_Your instructions_
Find "Its straight distance from the lens: 197.2" and "(308, 86): 140" in the records below. Copy the lines holding them and every line between, exactly, and no others.

Segment Start: Exercise input

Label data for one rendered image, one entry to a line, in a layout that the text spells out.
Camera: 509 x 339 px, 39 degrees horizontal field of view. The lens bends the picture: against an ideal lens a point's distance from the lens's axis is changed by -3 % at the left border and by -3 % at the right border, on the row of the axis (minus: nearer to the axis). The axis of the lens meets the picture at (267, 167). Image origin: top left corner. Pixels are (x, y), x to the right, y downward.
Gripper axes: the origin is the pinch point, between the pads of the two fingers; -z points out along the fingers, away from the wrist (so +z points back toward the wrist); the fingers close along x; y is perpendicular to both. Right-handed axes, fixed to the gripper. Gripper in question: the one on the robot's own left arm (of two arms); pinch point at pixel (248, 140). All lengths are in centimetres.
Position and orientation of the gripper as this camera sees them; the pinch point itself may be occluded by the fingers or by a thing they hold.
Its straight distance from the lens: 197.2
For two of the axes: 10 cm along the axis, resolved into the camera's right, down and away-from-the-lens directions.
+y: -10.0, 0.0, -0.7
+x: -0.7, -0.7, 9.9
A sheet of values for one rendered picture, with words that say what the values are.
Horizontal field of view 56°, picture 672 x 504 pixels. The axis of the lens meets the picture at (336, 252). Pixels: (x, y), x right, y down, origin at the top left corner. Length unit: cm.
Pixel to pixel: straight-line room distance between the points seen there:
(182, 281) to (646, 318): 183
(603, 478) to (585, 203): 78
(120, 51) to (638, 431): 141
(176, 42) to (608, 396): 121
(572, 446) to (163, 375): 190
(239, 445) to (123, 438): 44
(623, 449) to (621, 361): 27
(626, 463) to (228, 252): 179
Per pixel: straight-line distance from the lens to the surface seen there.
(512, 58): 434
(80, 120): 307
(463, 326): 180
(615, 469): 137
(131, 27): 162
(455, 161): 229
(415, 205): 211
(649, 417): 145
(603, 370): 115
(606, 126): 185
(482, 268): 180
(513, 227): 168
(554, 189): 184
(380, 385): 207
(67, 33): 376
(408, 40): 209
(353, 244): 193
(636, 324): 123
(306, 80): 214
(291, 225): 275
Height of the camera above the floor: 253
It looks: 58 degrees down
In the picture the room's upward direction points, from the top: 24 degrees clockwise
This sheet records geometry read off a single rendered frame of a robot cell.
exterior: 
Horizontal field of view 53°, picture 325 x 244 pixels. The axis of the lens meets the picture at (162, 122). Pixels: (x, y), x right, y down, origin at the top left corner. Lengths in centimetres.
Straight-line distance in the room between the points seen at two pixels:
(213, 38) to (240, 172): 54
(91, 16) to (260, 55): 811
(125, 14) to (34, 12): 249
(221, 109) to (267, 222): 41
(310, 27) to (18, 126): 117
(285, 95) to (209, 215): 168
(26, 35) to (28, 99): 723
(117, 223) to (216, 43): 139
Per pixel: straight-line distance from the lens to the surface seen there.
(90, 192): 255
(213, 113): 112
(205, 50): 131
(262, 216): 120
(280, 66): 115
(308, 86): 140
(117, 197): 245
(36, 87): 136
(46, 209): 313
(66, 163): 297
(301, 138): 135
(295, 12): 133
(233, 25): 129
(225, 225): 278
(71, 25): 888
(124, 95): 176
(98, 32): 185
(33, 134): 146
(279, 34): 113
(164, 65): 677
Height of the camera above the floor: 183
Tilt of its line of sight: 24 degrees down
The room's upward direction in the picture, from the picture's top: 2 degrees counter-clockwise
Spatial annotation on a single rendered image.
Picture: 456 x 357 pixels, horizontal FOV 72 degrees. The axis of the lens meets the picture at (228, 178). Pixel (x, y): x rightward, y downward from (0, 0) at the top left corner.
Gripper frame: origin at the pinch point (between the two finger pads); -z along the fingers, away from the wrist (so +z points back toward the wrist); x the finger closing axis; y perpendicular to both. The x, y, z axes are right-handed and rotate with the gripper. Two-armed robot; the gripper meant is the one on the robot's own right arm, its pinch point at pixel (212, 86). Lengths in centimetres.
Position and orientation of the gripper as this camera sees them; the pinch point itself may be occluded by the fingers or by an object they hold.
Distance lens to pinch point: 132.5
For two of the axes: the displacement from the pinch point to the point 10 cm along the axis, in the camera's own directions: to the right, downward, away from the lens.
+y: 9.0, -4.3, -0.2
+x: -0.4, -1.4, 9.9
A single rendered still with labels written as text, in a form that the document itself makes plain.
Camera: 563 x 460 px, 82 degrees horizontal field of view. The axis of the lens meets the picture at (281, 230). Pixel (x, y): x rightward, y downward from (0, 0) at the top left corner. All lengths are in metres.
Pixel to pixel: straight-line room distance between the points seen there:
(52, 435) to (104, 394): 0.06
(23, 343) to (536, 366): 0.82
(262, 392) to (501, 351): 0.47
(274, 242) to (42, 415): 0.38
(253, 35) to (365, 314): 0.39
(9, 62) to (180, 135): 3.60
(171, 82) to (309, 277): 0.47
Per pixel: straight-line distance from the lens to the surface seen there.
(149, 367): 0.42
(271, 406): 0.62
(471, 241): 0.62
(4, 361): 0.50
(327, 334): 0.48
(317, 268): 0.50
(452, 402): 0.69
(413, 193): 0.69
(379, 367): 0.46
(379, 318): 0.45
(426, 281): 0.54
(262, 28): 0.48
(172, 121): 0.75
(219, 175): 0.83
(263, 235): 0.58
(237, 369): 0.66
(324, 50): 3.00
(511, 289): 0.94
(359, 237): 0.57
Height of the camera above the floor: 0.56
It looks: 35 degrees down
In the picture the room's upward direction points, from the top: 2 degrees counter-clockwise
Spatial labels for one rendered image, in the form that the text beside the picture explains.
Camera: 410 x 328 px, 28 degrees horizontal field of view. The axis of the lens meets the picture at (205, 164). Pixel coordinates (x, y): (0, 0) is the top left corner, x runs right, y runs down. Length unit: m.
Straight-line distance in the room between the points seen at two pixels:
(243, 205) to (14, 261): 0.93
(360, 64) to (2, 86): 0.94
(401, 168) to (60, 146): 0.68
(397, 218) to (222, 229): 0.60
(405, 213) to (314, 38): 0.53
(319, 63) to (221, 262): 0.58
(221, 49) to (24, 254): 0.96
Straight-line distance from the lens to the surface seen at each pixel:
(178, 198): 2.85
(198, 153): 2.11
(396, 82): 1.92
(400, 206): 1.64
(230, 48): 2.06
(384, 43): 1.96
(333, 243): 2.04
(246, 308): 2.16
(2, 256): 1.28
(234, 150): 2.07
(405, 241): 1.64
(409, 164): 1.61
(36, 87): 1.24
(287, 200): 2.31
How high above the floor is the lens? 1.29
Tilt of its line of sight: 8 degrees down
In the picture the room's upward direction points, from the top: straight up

Segment End: Exercise input

_Task result_
Its straight distance from the lens: 197.2
For two of the axes: 10 cm along the axis, resolved into the camera's right, down and away-from-the-lens directions.
+y: -10.0, 0.0, -0.7
+x: -0.7, -0.7, 9.9
A sheet of values for one rendered picture, with words that say what the values are.
Horizontal field of view 56°, picture 672 x 504 pixels. The axis of the lens meets the picture at (336, 252). Pixels: (x, y), x right, y down, origin at the top left corner. Length unit: cm.
Pixel to pixel: straight-line room distance between the points seen there:
(182, 281) to (646, 318): 183
(603, 478) to (585, 203): 78
(120, 51) to (638, 431): 141
(176, 42) to (608, 396): 121
(572, 446) to (163, 375): 190
(239, 445) to (123, 438): 44
(623, 449) to (621, 361): 27
(626, 463) to (228, 252): 179
Per pixel: straight-line distance from the lens to the surface seen there.
(512, 58): 434
(80, 120): 307
(463, 326): 180
(615, 469): 137
(131, 27): 162
(455, 161): 229
(415, 205): 211
(649, 417): 145
(603, 370): 115
(606, 126): 185
(482, 268): 180
(513, 227): 168
(554, 189): 184
(380, 385): 207
(67, 33): 376
(408, 40): 209
(353, 244): 193
(636, 324): 123
(306, 80): 214
(291, 225): 275
Height of the camera above the floor: 253
It looks: 58 degrees down
In the picture the room's upward direction points, from the top: 24 degrees clockwise
This sheet records geometry read off a single rendered frame of a robot cell.
exterior: 
Horizontal field of view 53°, picture 325 x 244 pixels. The axis of the lens meets the picture at (162, 122). Pixels: (x, y), x right, y down, origin at the top left corner. Lengths in centimetres.
Straight-line distance in the room between the points seen at two pixels:
(213, 38) to (240, 172): 54
(91, 16) to (260, 55): 811
(125, 14) to (34, 12): 249
(221, 109) to (267, 222): 41
(310, 27) to (18, 126): 117
(285, 95) to (209, 215): 168
(26, 35) to (28, 99): 723
(117, 223) to (216, 43): 139
Per pixel: straight-line distance from the lens to the surface seen there.
(90, 192): 255
(213, 113): 112
(205, 50): 131
(262, 216): 120
(280, 66): 115
(308, 86): 140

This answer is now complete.